OrthoRoute: GPU-Accelerated PCB Autorouter for Kicad

1 day ago 1

This document is a complement to the README in the Github repository. The README provides information about performance, capabilities, and tests. This document reflects more on the why and how OrthoRoute was developed.

Video Intro

Project Overview

OrthoRoute is a GPU-accelerated PCB autorouter, designed for parallel routing of massive circuit boards. Unlike most autorouters such as Altium Situs, FreeRouting, and a dozen EE-focused B2B SaaS startups, OrthoRoute uses GPUs for parallelizing the task of connecting pads with traces.

The main focus of OrthoRoute is a unique routing technique borrowed from FPGA fabric routers. Instead of drawing individual traces, it first creates a 3-dimensional lattice of traces on multiple layers. Algorithms borrowed from the FPGA and VLSI world are used to connect individual pads. Unlike push-and-shove routers, OrthoRoute pre-lays a Manhattan lattice and uses a negotiated-congestion router (PathFinder) to produce valid connections for all nets.

OrthoRoute is designed as a KiCad plugin, and heavily leverages the new KiCad IPC API and kicad-python bindings for the IPC API.

Key Features:

It’s a KiCad Plugin: Just download and install with the Plugin Manager
Real-time Visualization: Interactive 2D board view with zoom, pan, and layer controls
Professional Interface: Clean PyQt6-based interface with KiCad color themes
GPU-Accelerated Routing: Routing algorithms in CUDA
Multi-algorithm routing: Some boards are better suited to different algorithms
- Manhattan Routing: A grid of traces, vertical on one layer, horizontal on the other
- Lee’s Algorithm: Also, a traditional push-and-shove router (experimental)

But Why?

This is a project born out of necessity. Another thing I was working on needed an enormous backplane. A PCB with sixteen connectors, with 1,100 pins on each connector. That’s 17,600 individual pads, and 8,192 airwires that need to be routed. Here, just take a look:

a view of the backplane, before routing the PCB

Look at that shit. Hand routing this would take months. For a laugh, I tried FreeRouting, the KiCad autorouter plugin, and it routed 4% of the traces in seven hours. If that trend held, which it wouldn’t, that would be a month of autorouting. And it probably wouldn’t work in the end. I had a few options, all of which would take far too long

I could route the board by hand.

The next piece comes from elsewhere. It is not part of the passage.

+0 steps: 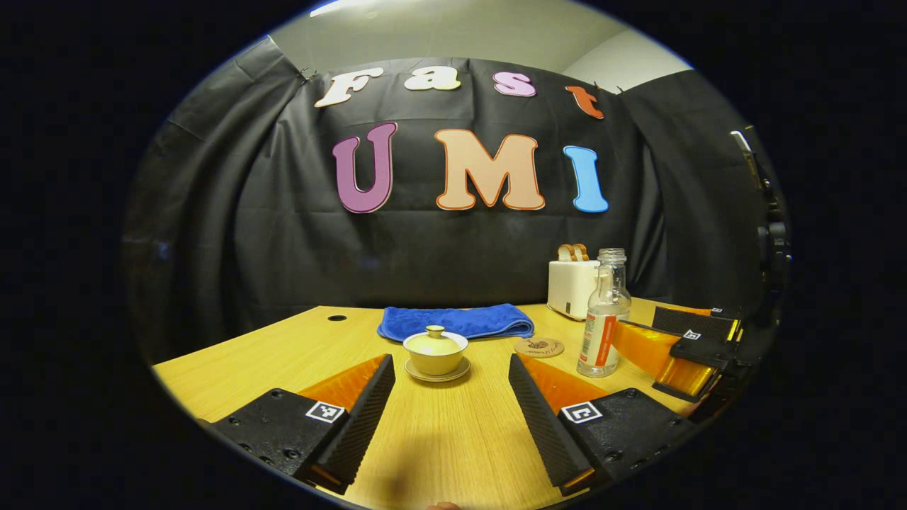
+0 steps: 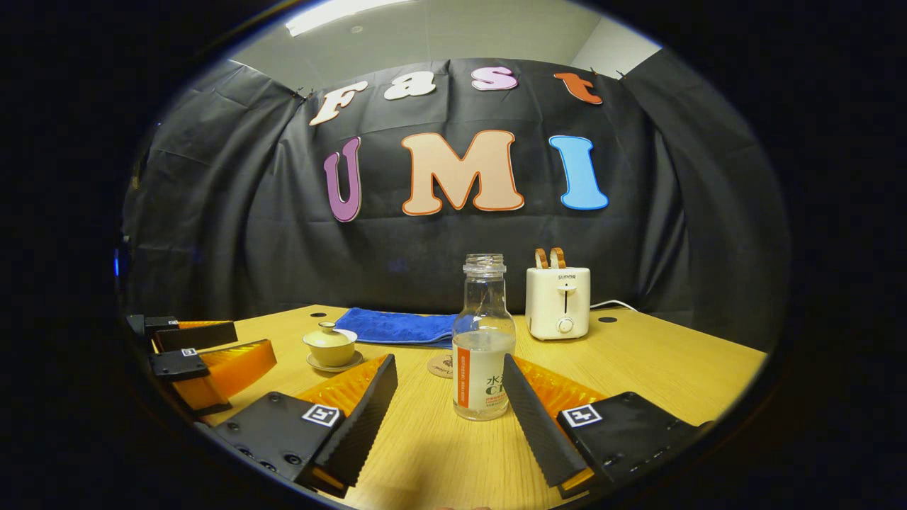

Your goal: Open the teacup lid with one hand, grasp the water bottle and pour water into the teacup with the other hand; after pouring, place the water bottle on the coaster and then close the teacup lid.

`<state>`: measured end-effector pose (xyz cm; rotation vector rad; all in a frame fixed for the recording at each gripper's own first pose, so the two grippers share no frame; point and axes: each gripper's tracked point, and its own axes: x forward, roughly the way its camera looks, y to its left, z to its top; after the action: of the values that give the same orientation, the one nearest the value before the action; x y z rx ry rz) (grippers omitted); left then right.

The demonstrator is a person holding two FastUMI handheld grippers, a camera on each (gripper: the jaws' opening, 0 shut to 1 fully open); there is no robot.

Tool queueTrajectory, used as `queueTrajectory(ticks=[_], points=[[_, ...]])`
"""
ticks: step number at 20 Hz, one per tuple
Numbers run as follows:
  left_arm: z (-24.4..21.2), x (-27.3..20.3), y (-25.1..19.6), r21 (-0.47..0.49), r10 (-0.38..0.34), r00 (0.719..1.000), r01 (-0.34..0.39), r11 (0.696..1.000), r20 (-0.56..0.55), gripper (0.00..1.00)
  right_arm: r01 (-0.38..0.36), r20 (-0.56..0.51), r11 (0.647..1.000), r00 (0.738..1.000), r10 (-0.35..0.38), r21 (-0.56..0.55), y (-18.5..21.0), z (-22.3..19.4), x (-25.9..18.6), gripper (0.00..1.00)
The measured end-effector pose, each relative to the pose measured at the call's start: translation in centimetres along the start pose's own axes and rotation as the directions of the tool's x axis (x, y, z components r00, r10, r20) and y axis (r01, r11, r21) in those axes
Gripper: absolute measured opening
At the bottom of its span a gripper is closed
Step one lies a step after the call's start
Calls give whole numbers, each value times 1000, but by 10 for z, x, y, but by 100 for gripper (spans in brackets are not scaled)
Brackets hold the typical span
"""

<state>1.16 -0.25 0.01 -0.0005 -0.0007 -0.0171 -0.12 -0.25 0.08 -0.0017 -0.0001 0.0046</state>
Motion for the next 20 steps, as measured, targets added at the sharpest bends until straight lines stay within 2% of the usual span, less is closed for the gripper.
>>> queueTrajectory(ticks=[5, 12, 20], points=[[-2, 33, -2, 0, -25, 1000, 25, 1000, -3, 94, -9, -1, 1000, 1000, 9, 0, -8, 1, 0, 94], [-4, 104, 14, 1, -33, 999, 33, 999, -12, 95, 69, 3, 998, 998, -69, -3, -63, 3, 5, 95], [-29, 149, 32, 46, 5, 988, 2, 999, -157, 95, 76, 4, 997, 997, -76, -4, -72, 2, 7, 96]])
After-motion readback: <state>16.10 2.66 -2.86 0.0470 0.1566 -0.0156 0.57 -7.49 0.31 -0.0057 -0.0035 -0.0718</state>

This would be painful and take months, but I would get a good-looking board at the end.
I could YOLO everything and just let the FreeRouting autorouter handle it. It would take weeks, because the first traces are easy, the last traces take the longest. This would result in an ugly board.
I could spend a month or two building my own autorouter plugin for KiCad. I have a fairly powerful GPU and I thought routing a PCB is a very parallel problem. I could also implement my own routing algorithms to make the finished product look good.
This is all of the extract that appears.